Saturday night the cast of "Sordid Lives" the play at our community theater, will have their party here at my house after the show. Its a late night party, but I look forward to that too because those theater people are just plain fun. Especially since half of them are related to me.

Sunday we are going on a picnic with our church group after morning services. Then Kim will have to go to the theater for the matinee. My grades are due for the term on Monday morning so the rest of Sunday will be spent preparing them to be downloaded. By the time Monday night rolls around, I'm going to crash.

I should be used to this job and the way the end of the year starts moving as fast as a ball rolling down a mountain. My students and I still have a field trip to the Houston Planetarium and Butterfly Exhibit coming up right after those TAKS tests are over. I can't let up my momentum yet even though I wish I could.

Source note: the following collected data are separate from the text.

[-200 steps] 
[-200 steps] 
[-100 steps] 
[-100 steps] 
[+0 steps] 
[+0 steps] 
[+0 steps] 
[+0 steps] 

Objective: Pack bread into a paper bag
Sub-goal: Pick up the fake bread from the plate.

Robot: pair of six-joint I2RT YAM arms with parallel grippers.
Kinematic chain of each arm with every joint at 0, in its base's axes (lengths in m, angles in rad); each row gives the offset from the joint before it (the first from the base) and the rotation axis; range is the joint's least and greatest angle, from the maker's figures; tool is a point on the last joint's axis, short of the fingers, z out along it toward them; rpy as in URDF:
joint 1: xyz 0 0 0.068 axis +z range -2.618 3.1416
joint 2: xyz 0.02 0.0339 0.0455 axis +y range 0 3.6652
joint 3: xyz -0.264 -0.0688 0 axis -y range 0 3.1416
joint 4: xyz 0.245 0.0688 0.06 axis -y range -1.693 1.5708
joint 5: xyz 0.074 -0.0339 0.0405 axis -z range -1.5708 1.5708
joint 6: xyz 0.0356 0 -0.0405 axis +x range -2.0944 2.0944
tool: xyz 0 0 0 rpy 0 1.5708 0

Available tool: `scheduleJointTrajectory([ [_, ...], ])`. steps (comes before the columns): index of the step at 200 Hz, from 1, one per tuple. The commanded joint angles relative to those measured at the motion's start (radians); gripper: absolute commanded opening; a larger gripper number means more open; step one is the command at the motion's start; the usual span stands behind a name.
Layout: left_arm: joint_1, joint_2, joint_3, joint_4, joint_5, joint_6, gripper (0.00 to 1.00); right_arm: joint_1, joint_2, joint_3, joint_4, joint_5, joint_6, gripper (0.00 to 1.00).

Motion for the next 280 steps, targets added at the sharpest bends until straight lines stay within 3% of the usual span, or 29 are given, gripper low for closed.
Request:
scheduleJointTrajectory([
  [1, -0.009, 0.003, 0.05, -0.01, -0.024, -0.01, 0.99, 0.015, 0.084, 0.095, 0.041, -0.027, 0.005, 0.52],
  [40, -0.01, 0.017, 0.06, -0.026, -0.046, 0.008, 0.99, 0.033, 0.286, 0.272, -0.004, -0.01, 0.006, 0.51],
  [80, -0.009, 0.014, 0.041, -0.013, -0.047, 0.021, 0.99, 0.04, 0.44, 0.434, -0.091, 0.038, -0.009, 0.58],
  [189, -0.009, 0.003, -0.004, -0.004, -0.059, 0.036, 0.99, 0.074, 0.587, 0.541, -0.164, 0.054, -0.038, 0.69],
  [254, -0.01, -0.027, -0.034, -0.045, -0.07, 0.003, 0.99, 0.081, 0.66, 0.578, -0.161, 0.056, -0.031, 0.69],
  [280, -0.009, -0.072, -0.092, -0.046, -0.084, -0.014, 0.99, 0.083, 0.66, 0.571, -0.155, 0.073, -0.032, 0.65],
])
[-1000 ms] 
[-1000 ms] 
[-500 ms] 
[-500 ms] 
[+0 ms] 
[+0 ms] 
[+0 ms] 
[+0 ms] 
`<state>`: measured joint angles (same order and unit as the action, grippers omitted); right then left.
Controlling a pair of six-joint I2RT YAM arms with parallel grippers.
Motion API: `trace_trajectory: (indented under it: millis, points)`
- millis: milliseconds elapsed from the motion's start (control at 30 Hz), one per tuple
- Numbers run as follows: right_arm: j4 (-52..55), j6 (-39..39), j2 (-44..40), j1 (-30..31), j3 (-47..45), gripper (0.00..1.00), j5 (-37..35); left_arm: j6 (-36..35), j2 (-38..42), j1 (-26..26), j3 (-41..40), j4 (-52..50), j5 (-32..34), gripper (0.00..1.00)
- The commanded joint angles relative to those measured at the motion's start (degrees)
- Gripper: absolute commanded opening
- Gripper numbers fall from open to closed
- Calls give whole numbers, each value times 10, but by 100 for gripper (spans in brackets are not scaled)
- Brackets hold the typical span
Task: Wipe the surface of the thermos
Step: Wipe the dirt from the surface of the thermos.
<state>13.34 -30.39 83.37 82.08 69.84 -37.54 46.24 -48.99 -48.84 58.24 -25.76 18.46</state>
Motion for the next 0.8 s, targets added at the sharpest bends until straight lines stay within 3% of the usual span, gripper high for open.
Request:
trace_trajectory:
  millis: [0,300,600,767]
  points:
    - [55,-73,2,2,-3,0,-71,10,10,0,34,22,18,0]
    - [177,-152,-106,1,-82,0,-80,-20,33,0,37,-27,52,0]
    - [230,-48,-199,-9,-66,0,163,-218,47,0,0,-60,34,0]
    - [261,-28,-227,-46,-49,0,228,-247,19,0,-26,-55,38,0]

Just 35 days until our Summer break. The countdown begins. Oh and just in case any of you 12 month working types are getting ready to tell me I'm lucky to get the summer off...believe me, I've put in the summer hours after my workday has officially ended. I'm just as much a 12 month worker as anyone. I just have to stay late and work almost every night to make it up. Trust me, it's time for the break to get here.

All teachers are ready to rest and relax on the beaches, lakes and in condos. Its time to stay up late watching old movies and sleeping in the next morning. My days of teaching are numbered and I won't be sad to see this year end. So turn up the CD player so I can listen to the music of lazy days. I'm ready.